Records from a dataset:
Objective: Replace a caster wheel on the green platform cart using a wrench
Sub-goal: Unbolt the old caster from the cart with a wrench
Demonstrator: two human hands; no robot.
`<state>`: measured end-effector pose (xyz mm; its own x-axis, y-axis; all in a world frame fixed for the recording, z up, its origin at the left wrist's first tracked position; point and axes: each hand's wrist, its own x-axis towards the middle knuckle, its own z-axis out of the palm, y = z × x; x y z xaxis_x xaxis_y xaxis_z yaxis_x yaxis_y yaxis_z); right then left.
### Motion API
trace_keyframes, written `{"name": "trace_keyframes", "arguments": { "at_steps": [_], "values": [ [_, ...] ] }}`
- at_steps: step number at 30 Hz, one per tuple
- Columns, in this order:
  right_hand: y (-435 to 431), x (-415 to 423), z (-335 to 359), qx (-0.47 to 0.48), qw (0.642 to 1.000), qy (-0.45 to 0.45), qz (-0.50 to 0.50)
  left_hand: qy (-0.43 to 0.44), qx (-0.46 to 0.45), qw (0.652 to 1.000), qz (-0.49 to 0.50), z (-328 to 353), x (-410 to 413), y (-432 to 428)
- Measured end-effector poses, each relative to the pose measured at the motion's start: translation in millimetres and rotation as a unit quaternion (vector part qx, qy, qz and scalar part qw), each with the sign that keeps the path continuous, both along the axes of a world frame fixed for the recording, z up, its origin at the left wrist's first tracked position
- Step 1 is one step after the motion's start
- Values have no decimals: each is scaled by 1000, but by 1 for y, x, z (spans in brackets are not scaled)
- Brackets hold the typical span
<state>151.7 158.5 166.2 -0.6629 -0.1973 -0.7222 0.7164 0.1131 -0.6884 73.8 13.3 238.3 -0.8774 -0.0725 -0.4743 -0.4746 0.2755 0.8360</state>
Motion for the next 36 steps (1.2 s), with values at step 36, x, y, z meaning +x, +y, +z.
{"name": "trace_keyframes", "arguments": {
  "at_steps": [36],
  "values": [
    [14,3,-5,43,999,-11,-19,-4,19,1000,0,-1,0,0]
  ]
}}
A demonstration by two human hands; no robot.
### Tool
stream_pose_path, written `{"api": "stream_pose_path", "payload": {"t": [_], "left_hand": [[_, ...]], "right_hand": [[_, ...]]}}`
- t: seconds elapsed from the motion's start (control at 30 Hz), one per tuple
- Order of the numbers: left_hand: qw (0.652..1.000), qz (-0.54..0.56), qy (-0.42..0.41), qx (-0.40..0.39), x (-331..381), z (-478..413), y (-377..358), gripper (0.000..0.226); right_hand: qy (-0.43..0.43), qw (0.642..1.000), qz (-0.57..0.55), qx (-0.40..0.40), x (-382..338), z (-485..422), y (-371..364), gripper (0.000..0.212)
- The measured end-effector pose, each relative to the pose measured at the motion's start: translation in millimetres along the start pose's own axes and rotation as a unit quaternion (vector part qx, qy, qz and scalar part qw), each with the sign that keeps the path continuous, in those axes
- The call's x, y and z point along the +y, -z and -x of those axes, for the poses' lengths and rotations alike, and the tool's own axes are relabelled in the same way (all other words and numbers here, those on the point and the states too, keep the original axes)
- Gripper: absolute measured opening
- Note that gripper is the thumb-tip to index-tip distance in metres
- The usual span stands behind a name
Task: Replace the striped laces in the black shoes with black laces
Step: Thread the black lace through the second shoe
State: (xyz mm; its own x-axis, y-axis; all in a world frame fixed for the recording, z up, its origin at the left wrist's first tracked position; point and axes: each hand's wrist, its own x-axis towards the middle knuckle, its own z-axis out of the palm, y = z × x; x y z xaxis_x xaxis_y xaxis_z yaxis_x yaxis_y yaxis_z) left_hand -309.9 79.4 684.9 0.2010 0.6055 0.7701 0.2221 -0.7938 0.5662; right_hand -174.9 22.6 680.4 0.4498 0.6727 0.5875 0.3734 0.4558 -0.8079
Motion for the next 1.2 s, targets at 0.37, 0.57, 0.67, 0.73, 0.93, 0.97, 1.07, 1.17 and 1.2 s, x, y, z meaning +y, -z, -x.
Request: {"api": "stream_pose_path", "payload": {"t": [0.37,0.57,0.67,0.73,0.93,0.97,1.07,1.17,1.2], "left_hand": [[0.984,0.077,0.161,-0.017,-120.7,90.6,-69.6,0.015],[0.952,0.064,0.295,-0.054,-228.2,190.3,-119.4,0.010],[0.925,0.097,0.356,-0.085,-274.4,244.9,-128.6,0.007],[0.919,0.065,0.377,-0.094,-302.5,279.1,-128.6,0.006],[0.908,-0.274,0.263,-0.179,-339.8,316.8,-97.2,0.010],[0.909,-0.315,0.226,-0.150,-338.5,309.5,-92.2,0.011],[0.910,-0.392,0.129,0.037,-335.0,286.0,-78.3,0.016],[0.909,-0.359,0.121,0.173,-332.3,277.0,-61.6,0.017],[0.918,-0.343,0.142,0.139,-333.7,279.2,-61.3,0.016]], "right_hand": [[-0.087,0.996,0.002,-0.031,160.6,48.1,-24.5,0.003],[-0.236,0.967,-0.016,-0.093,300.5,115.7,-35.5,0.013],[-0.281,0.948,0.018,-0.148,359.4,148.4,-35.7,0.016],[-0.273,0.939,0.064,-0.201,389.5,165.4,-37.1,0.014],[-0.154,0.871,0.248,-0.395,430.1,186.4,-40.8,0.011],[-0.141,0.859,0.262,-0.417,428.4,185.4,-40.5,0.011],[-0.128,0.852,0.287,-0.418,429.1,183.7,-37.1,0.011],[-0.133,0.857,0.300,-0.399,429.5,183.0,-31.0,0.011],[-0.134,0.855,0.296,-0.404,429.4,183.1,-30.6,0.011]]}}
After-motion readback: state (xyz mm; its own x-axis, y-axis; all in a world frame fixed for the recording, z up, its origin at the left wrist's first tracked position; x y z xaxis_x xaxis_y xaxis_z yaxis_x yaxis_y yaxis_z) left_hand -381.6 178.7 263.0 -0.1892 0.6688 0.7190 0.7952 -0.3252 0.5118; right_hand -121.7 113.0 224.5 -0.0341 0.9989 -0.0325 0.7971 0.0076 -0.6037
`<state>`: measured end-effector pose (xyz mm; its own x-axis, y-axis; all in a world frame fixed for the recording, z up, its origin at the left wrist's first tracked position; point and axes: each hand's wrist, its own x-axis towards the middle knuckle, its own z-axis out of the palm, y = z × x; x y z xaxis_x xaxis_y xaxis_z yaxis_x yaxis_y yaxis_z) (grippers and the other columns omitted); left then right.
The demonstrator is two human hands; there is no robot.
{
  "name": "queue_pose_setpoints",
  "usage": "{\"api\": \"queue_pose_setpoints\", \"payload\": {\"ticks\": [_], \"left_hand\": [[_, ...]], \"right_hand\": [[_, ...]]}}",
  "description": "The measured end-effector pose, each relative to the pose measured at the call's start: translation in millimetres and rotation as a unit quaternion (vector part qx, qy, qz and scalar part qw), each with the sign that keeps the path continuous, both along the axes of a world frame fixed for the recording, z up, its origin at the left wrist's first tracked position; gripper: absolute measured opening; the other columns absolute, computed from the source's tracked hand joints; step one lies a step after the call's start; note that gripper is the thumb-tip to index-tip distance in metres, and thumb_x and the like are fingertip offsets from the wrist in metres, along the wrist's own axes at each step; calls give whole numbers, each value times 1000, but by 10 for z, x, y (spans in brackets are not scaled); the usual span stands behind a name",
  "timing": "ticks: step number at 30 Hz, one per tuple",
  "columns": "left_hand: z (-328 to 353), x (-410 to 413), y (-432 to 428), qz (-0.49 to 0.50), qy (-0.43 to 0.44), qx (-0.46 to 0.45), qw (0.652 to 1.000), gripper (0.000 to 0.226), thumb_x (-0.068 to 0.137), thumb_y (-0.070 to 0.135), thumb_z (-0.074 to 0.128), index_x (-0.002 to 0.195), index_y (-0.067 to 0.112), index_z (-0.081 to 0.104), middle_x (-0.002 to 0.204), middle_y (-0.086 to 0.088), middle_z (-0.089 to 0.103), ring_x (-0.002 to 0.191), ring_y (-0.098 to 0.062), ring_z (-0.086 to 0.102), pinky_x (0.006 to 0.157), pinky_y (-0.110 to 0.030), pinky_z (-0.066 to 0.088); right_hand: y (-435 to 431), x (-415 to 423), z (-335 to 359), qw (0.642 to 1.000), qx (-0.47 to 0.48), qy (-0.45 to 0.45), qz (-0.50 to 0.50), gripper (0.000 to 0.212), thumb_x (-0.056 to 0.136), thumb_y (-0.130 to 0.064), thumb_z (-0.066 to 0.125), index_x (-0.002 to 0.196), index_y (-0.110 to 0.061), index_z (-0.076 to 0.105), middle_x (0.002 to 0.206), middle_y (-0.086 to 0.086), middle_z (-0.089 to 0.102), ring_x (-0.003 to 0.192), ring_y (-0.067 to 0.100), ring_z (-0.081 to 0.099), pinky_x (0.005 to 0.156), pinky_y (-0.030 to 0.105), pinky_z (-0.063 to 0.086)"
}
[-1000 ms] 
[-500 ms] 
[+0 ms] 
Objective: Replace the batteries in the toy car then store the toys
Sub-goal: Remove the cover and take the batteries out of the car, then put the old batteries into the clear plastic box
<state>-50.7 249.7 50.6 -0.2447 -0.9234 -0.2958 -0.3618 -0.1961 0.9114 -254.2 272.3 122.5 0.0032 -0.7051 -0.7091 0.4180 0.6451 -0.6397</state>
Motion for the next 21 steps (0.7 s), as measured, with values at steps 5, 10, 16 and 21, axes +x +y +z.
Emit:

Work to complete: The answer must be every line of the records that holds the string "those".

Solution to the problem:
- The measured end-effector pose, each relative to the pose measured at the motion's start: translation in millimetres along the start pose's own axes and rotation as a unit quaternion (vector part qx, qy, qz and scalar part qw), each with the sign that keeps the path continuous, in those axes
- The call's x, y and z point along the +y, -z and -x of those axes, for the poses' lengths and rotations alike, and the tool's own axes are relabelled in the same way (all other words and numbers here, those on the point and the states too, keep the original axes)

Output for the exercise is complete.